Re: “We must protect waterways,” Stephen Legault, Opinion, Jan. 7.

There has been a lot of talk about our headwaters recently – and that’s a good thing. The very lifeblood of our communities deserves the best stewardship we can give it.

Alberta’s forestry producers commend MLA Cameron Westhead for his efforts to pass a motion in the legislature to recognize the importance of headwaters and discuss what we can do to manage them for future generations.

In a recent column, Stephen Legault added his perspective to the conversation. There is no questioning Legault’s passion for our environment, but when it comes to his recommendations for how forestry on the eastern slopes of Alberta’s Rockies should be handled, he’s simply barking up the wrong tree.

Legault has openly called for a ban on “clear-cut logging” from the Ghost River to the Montana border. This recommendation ignores decades of research that goes into forest management practices. The cut blocks that Legault has labelled clear cuts are scientifically developed to mimic natural processes such as fire.

Cut blocks are also laid out in a way that maintains animal habitat, preserves water quality, and promotes regeneration of the forest. Moreover, harvesting and regeneration practices promote a healthy mix of tree age and species in the forest. The reality is that, in Alberta’s forests, fire is the main ecosystem driver.

Older stands of trees naturally burn and a younger forest is then able to grow. In a heavily populated and trafficked area like the eastern slopes though, large-scale fires in the forest can be dangerous. Hence, harvesting practices that emulate fire are a reasonable alternative.

And make no mistake, areas that are harvested must be regenerated by law. In 2016, members of the Alberta Forest Products Association planted 74 million trees. That’s an average of more than two trees for every one harvested.

When it comes to water and forestry, Alberta is far from the Wild West. There are a host of well thought out and heavily researched operating rules for forestry companies that ensure harvesting practices protect water. A rigorous water monitoring program confirms that these practices are effective.

As MLA Westhead pointed out in a recent radio interview, the forest sector goes above and beyond to follow these regulations and ensure a healthy watershed. Doing so is in our long-term interest, both as companies and as human beings who use that watershed to live.

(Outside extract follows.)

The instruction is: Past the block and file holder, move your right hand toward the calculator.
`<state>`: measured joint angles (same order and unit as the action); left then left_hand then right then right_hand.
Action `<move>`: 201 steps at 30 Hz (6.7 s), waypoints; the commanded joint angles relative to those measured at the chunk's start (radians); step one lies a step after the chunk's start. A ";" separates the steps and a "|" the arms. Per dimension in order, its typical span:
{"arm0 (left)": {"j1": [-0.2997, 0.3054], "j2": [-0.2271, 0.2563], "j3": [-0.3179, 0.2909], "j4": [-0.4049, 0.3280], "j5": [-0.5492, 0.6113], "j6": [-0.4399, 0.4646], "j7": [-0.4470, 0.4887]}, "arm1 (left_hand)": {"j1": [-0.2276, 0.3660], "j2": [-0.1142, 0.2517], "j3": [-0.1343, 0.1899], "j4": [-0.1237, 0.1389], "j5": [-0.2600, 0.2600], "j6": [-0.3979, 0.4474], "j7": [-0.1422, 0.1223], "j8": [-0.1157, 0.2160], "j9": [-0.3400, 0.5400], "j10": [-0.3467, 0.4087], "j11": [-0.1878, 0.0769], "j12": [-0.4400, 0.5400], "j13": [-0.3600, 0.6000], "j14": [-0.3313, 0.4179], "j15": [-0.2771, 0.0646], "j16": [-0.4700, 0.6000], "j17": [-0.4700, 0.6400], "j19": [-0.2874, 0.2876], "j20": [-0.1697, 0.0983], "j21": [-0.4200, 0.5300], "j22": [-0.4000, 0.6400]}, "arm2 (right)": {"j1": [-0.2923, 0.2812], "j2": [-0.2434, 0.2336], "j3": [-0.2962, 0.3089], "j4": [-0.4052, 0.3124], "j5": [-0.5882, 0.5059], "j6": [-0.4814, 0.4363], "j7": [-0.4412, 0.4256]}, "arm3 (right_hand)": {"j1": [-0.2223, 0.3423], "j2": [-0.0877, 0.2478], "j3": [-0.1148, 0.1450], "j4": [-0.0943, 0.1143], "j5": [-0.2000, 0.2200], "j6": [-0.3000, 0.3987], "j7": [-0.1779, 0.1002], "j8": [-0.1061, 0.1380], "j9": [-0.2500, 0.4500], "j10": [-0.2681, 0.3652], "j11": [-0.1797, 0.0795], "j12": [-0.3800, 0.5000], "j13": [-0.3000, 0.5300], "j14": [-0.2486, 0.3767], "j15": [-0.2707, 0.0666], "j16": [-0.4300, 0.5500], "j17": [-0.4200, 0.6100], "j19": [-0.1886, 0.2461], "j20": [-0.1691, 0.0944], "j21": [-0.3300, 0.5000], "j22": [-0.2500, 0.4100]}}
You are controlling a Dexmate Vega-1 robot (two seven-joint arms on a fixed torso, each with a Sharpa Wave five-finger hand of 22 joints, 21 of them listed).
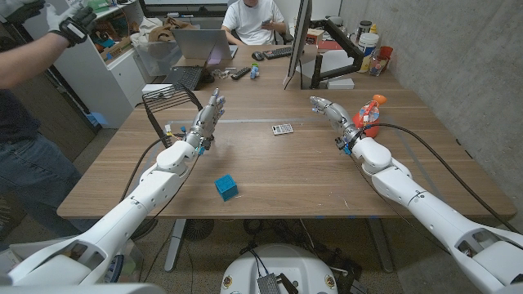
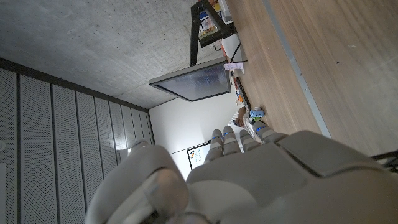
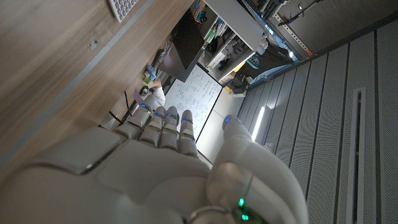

Good stewardship of our forests is not limited to water. As Premier Rachel Notley acknowledged in a speech to the investment community, Alberta is “globally recognized as a responsible, sustainable operator, with 77 per cent of our forests internationally recognized through third-party certification.”

This means that not only is Alberta doing forestry the right way, we’re also doing it in a way that is globally leading.

Finally, Legault’s recommendation ignores the thousands of Alberta families who make their living from forestry. Forestry has supported communities throughout Alberta for generations. It’s a way of life that is closely tied to the land and has survived only because of the conviction of those who work in the sector.

Right now, there are 18,000 Albertans who work directly in the sector and another 38,000 who make their living providing equipment, consulting expertise, road building, supplies and a host of other services. Reducing the land base that forestry operates on would imperil these jobs at a time when Alberta’s economy needs all of the support and diversity that it can get.

In the meantime, the forest sector is committed to working with all Albertans to protect our water. And there are things that we can do, including using off-highway vehicles only in designated areas, respecting wildlife, and continuing to support research into our watersheds.

Paul Whittaker is the president and CEO of the Alberta Forest Products Association.